Copy out the data below, all of it, exactly.

*** Opening of PROVIDED ENTRIES ***

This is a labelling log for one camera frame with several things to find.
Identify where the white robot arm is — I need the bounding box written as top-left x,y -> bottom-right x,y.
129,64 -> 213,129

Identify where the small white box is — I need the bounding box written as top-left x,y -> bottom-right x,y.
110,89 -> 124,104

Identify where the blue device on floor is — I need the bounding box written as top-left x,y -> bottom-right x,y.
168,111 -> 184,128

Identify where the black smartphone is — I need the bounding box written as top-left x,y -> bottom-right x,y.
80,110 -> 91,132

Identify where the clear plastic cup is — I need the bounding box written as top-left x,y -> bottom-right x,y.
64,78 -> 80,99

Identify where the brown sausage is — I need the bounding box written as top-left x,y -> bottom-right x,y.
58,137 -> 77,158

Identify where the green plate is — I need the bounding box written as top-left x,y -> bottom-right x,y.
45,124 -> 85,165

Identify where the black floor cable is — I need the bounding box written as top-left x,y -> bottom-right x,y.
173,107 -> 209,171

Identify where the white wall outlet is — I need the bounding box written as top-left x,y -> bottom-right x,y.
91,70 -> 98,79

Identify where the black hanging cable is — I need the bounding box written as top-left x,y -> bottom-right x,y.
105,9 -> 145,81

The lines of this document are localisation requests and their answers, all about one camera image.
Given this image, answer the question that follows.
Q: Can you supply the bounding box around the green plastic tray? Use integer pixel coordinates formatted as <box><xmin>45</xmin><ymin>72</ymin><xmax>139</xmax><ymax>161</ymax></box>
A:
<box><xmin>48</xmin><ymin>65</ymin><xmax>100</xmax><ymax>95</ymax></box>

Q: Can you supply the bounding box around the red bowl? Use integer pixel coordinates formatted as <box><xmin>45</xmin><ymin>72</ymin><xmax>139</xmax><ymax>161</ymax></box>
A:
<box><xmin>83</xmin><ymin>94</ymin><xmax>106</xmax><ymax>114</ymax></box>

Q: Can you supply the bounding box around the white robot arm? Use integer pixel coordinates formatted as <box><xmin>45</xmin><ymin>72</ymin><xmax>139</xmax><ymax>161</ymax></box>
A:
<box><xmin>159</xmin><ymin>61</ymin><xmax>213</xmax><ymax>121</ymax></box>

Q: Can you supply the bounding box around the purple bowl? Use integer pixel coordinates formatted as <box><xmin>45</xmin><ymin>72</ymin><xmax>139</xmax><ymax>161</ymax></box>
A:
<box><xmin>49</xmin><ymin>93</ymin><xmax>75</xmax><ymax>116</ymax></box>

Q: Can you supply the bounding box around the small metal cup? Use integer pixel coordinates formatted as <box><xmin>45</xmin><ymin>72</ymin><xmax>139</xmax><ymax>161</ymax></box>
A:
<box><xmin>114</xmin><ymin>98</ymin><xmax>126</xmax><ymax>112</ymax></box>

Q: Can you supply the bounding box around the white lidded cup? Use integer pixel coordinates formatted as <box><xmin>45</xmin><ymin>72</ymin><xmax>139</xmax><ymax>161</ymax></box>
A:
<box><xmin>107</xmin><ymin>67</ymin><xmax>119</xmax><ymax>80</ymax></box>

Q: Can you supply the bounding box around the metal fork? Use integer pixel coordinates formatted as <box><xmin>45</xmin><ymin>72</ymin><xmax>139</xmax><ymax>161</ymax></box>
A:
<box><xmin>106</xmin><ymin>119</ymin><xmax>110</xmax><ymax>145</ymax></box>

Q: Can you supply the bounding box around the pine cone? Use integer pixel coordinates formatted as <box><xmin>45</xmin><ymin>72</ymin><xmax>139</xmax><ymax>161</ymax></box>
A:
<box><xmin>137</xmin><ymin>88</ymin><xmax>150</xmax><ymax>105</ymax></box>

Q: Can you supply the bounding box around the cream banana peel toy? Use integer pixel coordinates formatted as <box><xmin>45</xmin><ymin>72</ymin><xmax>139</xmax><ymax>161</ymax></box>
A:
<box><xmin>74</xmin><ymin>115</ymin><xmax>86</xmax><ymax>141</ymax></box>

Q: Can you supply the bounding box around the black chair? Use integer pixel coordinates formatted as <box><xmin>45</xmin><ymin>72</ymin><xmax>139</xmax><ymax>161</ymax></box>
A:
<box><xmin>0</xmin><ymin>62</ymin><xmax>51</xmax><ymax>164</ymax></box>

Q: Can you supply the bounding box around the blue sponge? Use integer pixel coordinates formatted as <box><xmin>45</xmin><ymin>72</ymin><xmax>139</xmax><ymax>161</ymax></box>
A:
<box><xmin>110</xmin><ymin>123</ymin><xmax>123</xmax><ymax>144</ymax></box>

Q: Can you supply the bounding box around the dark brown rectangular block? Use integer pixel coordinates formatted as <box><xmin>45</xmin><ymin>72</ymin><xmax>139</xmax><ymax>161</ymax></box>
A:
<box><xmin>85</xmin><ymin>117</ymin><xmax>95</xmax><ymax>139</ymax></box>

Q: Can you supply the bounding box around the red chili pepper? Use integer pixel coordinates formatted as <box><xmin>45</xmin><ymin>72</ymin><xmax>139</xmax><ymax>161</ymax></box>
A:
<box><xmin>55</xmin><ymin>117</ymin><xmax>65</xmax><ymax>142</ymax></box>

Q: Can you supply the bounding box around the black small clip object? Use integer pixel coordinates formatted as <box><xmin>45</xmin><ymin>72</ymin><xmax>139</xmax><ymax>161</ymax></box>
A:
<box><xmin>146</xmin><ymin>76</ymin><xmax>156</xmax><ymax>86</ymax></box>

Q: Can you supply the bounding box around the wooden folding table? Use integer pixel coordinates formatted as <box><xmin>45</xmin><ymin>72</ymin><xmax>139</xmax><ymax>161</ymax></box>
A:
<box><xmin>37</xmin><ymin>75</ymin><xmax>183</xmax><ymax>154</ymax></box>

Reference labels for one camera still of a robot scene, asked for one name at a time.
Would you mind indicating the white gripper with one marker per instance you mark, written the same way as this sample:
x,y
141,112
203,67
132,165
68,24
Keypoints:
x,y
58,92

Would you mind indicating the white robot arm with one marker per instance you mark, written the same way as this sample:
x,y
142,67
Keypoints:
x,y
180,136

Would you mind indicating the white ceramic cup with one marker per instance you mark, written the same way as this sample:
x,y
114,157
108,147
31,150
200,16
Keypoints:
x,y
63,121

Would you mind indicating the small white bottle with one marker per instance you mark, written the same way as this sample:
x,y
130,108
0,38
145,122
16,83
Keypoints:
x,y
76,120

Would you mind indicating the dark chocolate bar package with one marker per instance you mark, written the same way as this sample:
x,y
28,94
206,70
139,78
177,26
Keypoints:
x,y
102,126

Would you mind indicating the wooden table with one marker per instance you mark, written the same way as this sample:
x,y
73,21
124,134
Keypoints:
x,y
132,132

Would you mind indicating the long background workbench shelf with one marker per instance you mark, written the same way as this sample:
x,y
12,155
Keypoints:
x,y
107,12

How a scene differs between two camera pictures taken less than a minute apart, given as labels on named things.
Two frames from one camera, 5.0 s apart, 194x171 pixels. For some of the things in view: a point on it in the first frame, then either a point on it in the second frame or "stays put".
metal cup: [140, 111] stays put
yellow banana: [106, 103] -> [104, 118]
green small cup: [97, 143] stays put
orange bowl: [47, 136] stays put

*** Close of PROVIDED ENTRIES ***

● **WRITTEN RESPONSE**
This is a labelling log for one camera frame with several things to find.
Identify where the white robot arm is — I need the bounding box written as top-left x,y -> bottom-right x,y.
129,64 -> 213,129

Identify where the small white box is — I need the bounding box written as top-left x,y -> bottom-right x,y.
110,89 -> 124,104

Identify where the blue device on floor is — I need the bounding box written as top-left x,y -> bottom-right x,y.
168,111 -> 184,128

Identify where the black smartphone is — I need the bounding box written as top-left x,y -> bottom-right x,y.
80,110 -> 91,132

Identify where the clear plastic cup is — I need the bounding box written as top-left x,y -> bottom-right x,y.
64,78 -> 80,99

Identify where the brown sausage is — I need the bounding box written as top-left x,y -> bottom-right x,y.
58,137 -> 77,158

Identify where the green plate is — I need the bounding box written as top-left x,y -> bottom-right x,y.
45,124 -> 85,165

Identify where the black floor cable is — I need the bounding box written as top-left x,y -> bottom-right x,y.
173,107 -> 209,171

Identify where the white wall outlet is — I need the bounding box written as top-left x,y -> bottom-right x,y.
91,70 -> 98,79

Identify where the black hanging cable is — I need the bounding box written as top-left x,y -> bottom-right x,y.
105,9 -> 145,81

The lines of this document are localisation requests and their answers, all about one camera image.
Given this image, answer the question that follows.
Q: Can you supply the bounding box around the green plastic tray? Use integer pixel coordinates formatted as <box><xmin>45</xmin><ymin>72</ymin><xmax>139</xmax><ymax>161</ymax></box>
A:
<box><xmin>48</xmin><ymin>65</ymin><xmax>100</xmax><ymax>95</ymax></box>

Q: Can you supply the bounding box around the red bowl? Use integer pixel coordinates formatted as <box><xmin>45</xmin><ymin>72</ymin><xmax>139</xmax><ymax>161</ymax></box>
A:
<box><xmin>83</xmin><ymin>94</ymin><xmax>106</xmax><ymax>114</ymax></box>

Q: Can you supply the bounding box around the white robot arm? Use integer pixel coordinates formatted as <box><xmin>45</xmin><ymin>72</ymin><xmax>139</xmax><ymax>161</ymax></box>
A:
<box><xmin>159</xmin><ymin>61</ymin><xmax>213</xmax><ymax>121</ymax></box>

Q: Can you supply the bounding box around the purple bowl? Use integer pixel coordinates formatted as <box><xmin>45</xmin><ymin>72</ymin><xmax>139</xmax><ymax>161</ymax></box>
A:
<box><xmin>49</xmin><ymin>93</ymin><xmax>75</xmax><ymax>116</ymax></box>

Q: Can you supply the bounding box around the small metal cup? Use integer pixel coordinates formatted as <box><xmin>45</xmin><ymin>72</ymin><xmax>139</xmax><ymax>161</ymax></box>
A:
<box><xmin>114</xmin><ymin>98</ymin><xmax>126</xmax><ymax>112</ymax></box>

Q: Can you supply the bounding box around the white lidded cup? Use integer pixel coordinates formatted as <box><xmin>45</xmin><ymin>72</ymin><xmax>139</xmax><ymax>161</ymax></box>
A:
<box><xmin>107</xmin><ymin>67</ymin><xmax>119</xmax><ymax>80</ymax></box>

Q: Can you supply the bounding box around the metal fork? Use integer pixel coordinates formatted as <box><xmin>45</xmin><ymin>72</ymin><xmax>139</xmax><ymax>161</ymax></box>
A:
<box><xmin>106</xmin><ymin>119</ymin><xmax>110</xmax><ymax>145</ymax></box>

Q: Can you supply the bounding box around the pine cone? Use integer pixel coordinates formatted as <box><xmin>45</xmin><ymin>72</ymin><xmax>139</xmax><ymax>161</ymax></box>
A:
<box><xmin>137</xmin><ymin>88</ymin><xmax>150</xmax><ymax>105</ymax></box>

Q: Can you supply the bounding box around the cream banana peel toy? Use integer pixel coordinates formatted as <box><xmin>45</xmin><ymin>72</ymin><xmax>139</xmax><ymax>161</ymax></box>
A:
<box><xmin>74</xmin><ymin>115</ymin><xmax>86</xmax><ymax>141</ymax></box>

Q: Can you supply the bounding box around the black chair? Use integer pixel coordinates formatted as <box><xmin>45</xmin><ymin>72</ymin><xmax>139</xmax><ymax>161</ymax></box>
A:
<box><xmin>0</xmin><ymin>62</ymin><xmax>51</xmax><ymax>164</ymax></box>

Q: Can you supply the bounding box around the blue sponge? Use integer pixel coordinates formatted as <box><xmin>45</xmin><ymin>72</ymin><xmax>139</xmax><ymax>161</ymax></box>
A:
<box><xmin>110</xmin><ymin>123</ymin><xmax>123</xmax><ymax>144</ymax></box>

Q: Can you supply the bounding box around the dark brown rectangular block? Use integer pixel coordinates formatted as <box><xmin>45</xmin><ymin>72</ymin><xmax>139</xmax><ymax>161</ymax></box>
A:
<box><xmin>85</xmin><ymin>117</ymin><xmax>95</xmax><ymax>139</ymax></box>

Q: Can you supply the bounding box around the red chili pepper? Use integer pixel coordinates formatted as <box><xmin>45</xmin><ymin>72</ymin><xmax>139</xmax><ymax>161</ymax></box>
A:
<box><xmin>55</xmin><ymin>117</ymin><xmax>65</xmax><ymax>142</ymax></box>

Q: Can you supply the bounding box around the black small clip object? Use integer pixel coordinates formatted as <box><xmin>45</xmin><ymin>72</ymin><xmax>139</xmax><ymax>161</ymax></box>
A:
<box><xmin>146</xmin><ymin>76</ymin><xmax>156</xmax><ymax>86</ymax></box>

Q: Can you supply the bounding box around the wooden folding table? Use integer pixel coordinates formatted as <box><xmin>45</xmin><ymin>72</ymin><xmax>139</xmax><ymax>161</ymax></box>
A:
<box><xmin>37</xmin><ymin>75</ymin><xmax>183</xmax><ymax>154</ymax></box>

Reference labels for one camera still of a robot scene, asked for one name at a time.
Would you mind indicating the white gripper with one marker per instance you mark, written the same way as this sample:
x,y
141,112
203,67
132,165
68,24
Keypoints:
x,y
58,92

Would you mind indicating the white robot arm with one marker per instance you mark, written the same way as this sample:
x,y
142,67
Keypoints:
x,y
180,136

Would you mind indicating the white ceramic cup with one marker per instance you mark, written the same way as this sample:
x,y
114,157
108,147
31,150
200,16
Keypoints:
x,y
63,121

Would you mind indicating the small white bottle with one marker per instance you mark, written the same way as this sample:
x,y
130,108
0,38
145,122
16,83
Keypoints:
x,y
76,120

Would you mind indicating the dark chocolate bar package with one marker per instance you mark, written the same way as this sample:
x,y
28,94
206,70
139,78
177,26
Keypoints:
x,y
102,126

Would you mind indicating the wooden table with one marker per instance you mark, written the same way as this sample:
x,y
73,21
124,134
Keypoints:
x,y
132,132

Would you mind indicating the long background workbench shelf with one marker per instance you mark, written the same way as this sample:
x,y
12,155
Keypoints:
x,y
107,12

How a scene differs between two camera pictures taken less than a minute apart, given as labels on named things.
Two frames from one camera, 5.0 s apart, 194x171 pixels. For some of the things in view: a point on it in the first frame, then either a point on it in the second frame or "stays put".
metal cup: [140, 111] stays put
yellow banana: [106, 103] -> [104, 118]
green small cup: [97, 143] stays put
orange bowl: [47, 136] stays put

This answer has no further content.